Reviewing celiac pathophysiology, the article states: “Celiac disease is a chronic immune-mediated enteropathy triggered by gluten in genetically predisposed individuals characterized by small intestinal villous atrophy and crypt hyperplasia.” It continues that this “leads to malabsorption of nutrients, including iron, calcium, folate and fat‑soluble vitamins.” The authors note that the degree and extent of villous atrophy in the proximal small bowel correlate with the severity of malabsorption and clinical manifestations.

Medscape’s overview states that in celiac disease, “Injury to the mucosa of the small intestine, with loss of villi and subsequent malabsorption, is the hallmark of the disorder.” It notes that malabsorption can involve “fats, carbohydrates (including lactose), proteins, and fat‑soluble vitamins,” and that the extent of villous atrophy determines the severity of malabsorption and nutritional deficiencies.

The foundation explains that in celiac disease, “the body’s immune system attacks the small intestine and destroys the villi, the tiny fingerlike projections that line the small intestine.” It goes on: “When the villi get damaged, nutrients cannot be absorbed properly into the body,” leading to malabsorption and deficiencies in vitamins and minerals. It specifically mentions that untreated disease can cause deficiencies of iron, calcium, and fat‑soluble vitamins among others.

Malabsorption is impaired absorption of nutrients by the intestine. Disorders that damage the mucosa and cause villous atrophy, such as celiac disease or tropical sprue, reduce the absorptive surface area. This can result in generalized malabsorption of fats and fat-soluble vitamins, carbohydrates, and proteins, leading to steatorrhea, weight loss, and multiple nutritional deficiencies.

The absorption of most nutrients through the mucosa of the intestinal villi requires active transport fueled by ATP. The page specifically lists glucose and galactose as co-transported with sodium ions and amino acids as co-transported with sodium ions.

Vitamin malabsorption can result from damage to the small intestinal mucus lining, which can occur in diseases that injure the intestinal mucosa. Fat-soluble vitamin malabsorption can also occur with intestinal mucosa atrophy, which reduces absorption capacity.

Villous blunting reduces absorptive surface area in the small intestine, which can impair uptake of macronutrients and micronutrients. Fat-soluble vitamin absorption can be reduced when fat malabsorption occurs, since vitamins A, D, E, and K depend on normal intestinal fat handling.

Common deficiencies caused by poor nutrient absorption in the small intestine include iron, zinc, folate, vitamin B12, and more.

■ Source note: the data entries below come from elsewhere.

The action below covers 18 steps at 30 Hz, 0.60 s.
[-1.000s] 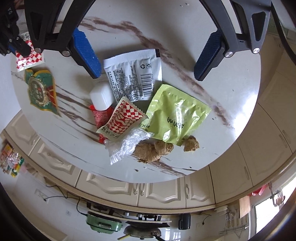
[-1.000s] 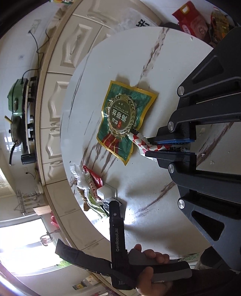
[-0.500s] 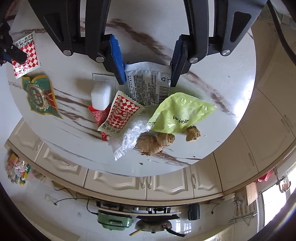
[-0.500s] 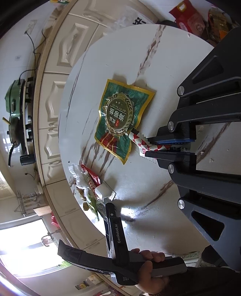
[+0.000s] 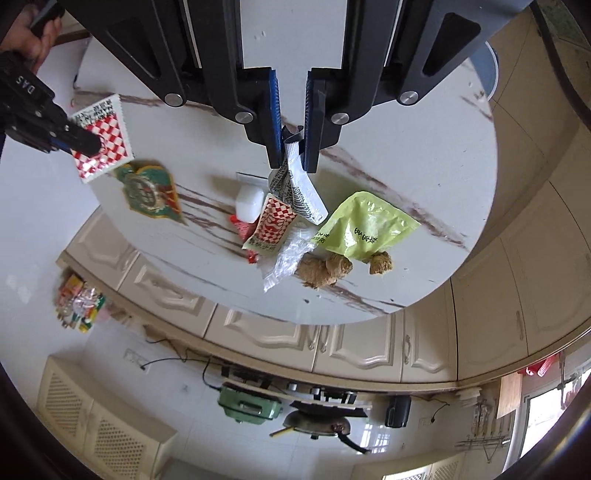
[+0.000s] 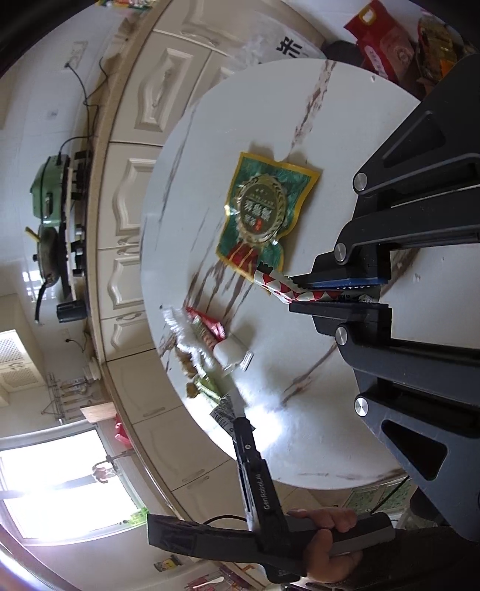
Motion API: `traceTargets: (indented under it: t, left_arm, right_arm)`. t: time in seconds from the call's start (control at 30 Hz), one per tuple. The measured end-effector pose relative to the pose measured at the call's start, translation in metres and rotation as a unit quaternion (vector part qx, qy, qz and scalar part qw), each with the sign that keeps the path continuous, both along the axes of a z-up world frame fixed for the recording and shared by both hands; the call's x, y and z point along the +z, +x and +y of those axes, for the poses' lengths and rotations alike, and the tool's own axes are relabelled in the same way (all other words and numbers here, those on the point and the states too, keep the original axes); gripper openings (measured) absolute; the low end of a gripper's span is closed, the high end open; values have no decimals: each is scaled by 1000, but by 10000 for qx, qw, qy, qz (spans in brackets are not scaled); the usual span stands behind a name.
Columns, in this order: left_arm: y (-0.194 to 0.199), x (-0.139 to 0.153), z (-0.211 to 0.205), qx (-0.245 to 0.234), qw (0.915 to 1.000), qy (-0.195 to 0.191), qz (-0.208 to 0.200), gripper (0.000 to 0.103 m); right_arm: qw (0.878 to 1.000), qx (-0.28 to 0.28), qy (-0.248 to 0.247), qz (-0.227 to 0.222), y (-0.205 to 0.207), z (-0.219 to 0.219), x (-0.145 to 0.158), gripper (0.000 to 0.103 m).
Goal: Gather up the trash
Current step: 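Carry the strip and white wrapper over the blue bucket and open both grippers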
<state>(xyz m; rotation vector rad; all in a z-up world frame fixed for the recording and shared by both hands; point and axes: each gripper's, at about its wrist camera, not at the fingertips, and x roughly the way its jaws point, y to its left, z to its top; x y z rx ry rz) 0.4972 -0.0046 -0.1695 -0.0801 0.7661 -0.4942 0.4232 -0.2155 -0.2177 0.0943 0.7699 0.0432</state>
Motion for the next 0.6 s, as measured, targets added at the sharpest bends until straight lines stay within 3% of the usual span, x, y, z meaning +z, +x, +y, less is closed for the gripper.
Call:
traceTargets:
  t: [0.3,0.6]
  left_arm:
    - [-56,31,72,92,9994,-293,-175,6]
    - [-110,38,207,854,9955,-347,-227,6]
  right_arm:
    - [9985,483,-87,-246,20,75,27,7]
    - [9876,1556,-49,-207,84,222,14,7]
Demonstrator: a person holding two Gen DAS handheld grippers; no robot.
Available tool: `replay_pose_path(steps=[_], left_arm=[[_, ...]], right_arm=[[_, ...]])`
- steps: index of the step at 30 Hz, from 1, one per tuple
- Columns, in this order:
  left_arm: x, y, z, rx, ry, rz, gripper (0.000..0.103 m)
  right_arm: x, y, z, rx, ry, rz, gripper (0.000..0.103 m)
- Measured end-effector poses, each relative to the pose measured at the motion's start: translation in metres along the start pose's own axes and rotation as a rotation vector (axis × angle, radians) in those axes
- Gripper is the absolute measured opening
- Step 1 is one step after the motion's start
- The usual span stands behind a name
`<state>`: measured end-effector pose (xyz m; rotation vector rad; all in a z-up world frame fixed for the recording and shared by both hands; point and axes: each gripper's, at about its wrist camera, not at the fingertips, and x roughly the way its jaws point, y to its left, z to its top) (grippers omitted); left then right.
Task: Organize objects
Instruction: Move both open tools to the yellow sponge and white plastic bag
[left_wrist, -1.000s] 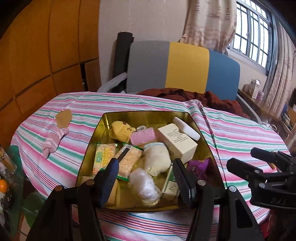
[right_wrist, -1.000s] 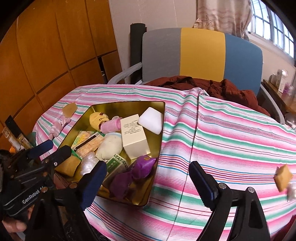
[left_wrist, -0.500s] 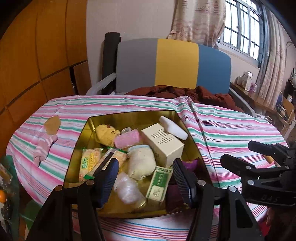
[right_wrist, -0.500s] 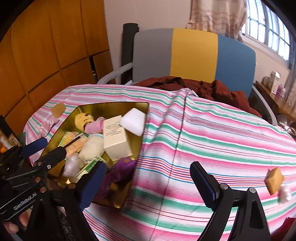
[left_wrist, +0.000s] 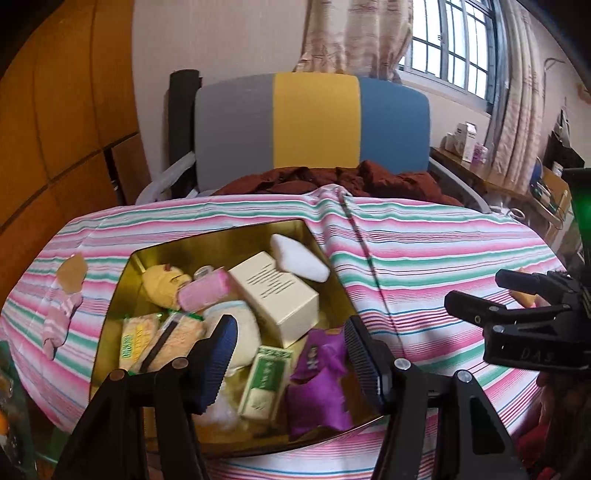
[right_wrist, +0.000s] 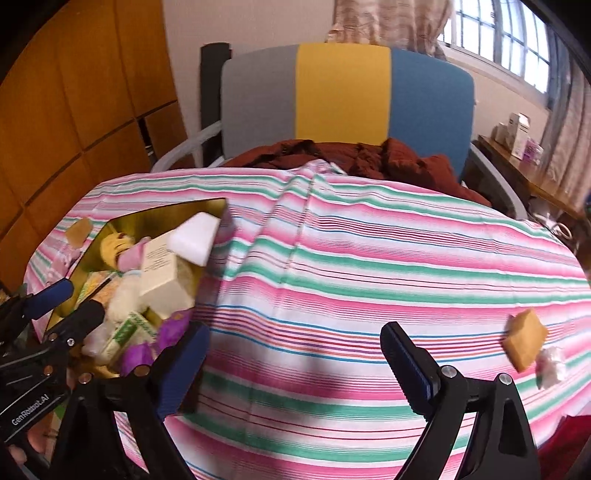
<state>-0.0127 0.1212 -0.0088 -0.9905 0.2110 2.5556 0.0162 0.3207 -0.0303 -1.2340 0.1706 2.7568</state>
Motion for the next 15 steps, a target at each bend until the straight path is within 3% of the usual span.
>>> replay_pose_path(steps=[15], left_arm=[[0.021, -0.051, 0.013, 0.119, 0.028, -0.085, 0.061]], right_arm=[[-0.012, -0.098, -0.003, 0.180, 0.028, -0.107, 0.098]])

This is a lower-authority educational source, but it is consistent with the general malabsorption claim.

The page states that glucose and amino acids require active transport mechanisms for efficient absorption into the bloodstream. It also says that the small intestine is the site where most nutrient absorption occurs.

In celiac disease, intestinal villi damage causes a perpetuating cycle of malabsorption. The video also states that patients can develop anemia from malabsorption of folate, B12, and iron, and coagulopathy from malabsorption of vitamin K.